We’ve lived so long under the spell of hierarchy—from god-kings to feudal lords to party bosses—that only recently have we awakened to see not only that “regular” citizens have the capacity for self-governance, but that without their engagement our huge global crises cannot be addressed. The changes needed for human society simply to survive, let alone thrive, are so profound that the only way we will move toward them is if we ourselves, regular citizens, feel meaningful ownership of solutions through direct engagement. Our problems are too big, interrelated, and pervasive to yield to directives from on high.
—Frances Moore Lappé, excerpt from Time for Progressives to Grow Up

Friday, September 26, 2014

The Good War

Click here to access article by Alex Doherty from Telesur (Venezuelan government owned multi-media corporation).

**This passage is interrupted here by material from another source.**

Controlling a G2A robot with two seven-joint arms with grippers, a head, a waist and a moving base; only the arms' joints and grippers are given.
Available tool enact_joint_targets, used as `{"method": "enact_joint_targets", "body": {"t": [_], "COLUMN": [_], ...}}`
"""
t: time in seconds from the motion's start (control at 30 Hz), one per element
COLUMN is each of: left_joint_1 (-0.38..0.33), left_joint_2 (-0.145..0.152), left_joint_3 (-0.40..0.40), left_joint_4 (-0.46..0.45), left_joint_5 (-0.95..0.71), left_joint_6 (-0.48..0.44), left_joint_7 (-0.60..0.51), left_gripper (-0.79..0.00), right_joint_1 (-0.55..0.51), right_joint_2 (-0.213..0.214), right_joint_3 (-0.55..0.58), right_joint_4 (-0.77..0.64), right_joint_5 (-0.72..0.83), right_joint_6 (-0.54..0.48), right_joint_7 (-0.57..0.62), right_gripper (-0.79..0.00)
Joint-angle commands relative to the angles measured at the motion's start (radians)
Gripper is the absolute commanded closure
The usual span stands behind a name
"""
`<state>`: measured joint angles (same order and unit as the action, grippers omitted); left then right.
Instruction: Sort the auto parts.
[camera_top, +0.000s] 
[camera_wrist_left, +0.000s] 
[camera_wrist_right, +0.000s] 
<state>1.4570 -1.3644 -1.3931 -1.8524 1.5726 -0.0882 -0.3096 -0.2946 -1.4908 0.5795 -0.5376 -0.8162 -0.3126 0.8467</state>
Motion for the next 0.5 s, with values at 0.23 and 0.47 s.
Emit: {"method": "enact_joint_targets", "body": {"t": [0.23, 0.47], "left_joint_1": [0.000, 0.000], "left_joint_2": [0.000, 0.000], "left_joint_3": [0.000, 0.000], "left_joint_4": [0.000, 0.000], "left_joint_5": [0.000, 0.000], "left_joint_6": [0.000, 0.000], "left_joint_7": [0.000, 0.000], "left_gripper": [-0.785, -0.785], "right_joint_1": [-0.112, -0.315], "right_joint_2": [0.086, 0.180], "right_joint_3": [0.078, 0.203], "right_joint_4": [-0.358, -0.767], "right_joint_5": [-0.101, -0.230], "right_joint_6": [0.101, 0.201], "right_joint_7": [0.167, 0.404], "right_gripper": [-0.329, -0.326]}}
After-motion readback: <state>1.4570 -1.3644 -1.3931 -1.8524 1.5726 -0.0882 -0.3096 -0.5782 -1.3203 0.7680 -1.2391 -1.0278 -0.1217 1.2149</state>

Doherty examines the frequent use of the Hitler and Nazi metaphors targeting enemies of the US Empire to provide propaganda cover for the Empire's military interventions. In this piece he offers an excellent correction to the false history reported widely in the US about what is often referred to as the "good war" (WWII). In reality it was essentially an inter-empire conflict in the 20th century's "multi-polar" capitalist world.
Public support for western interventions in the Middle East and elsewhere depends very heavily on the belief that the Western democratic states are fundamentally benign actors in world affairs. Since that assumption is difficult to square with the ugly reality of Western imperialism, WWII is routinely invoked in an effort to demonstrate that supposed benevolence. Indeed it is hard to think of a post-Cold War era conflict involving the United States and her allies in which Nazi comparisons have not been drawn - from Libya to the former Yugoslavia, Iraq and beyond. If we wish to restrain the Western powers from routine intervention in the global south we would do well to blunt the power of this particular propaganda tool by endeavouring to see that a more critical picture of the Second World War is known to the publics of the imperial societies.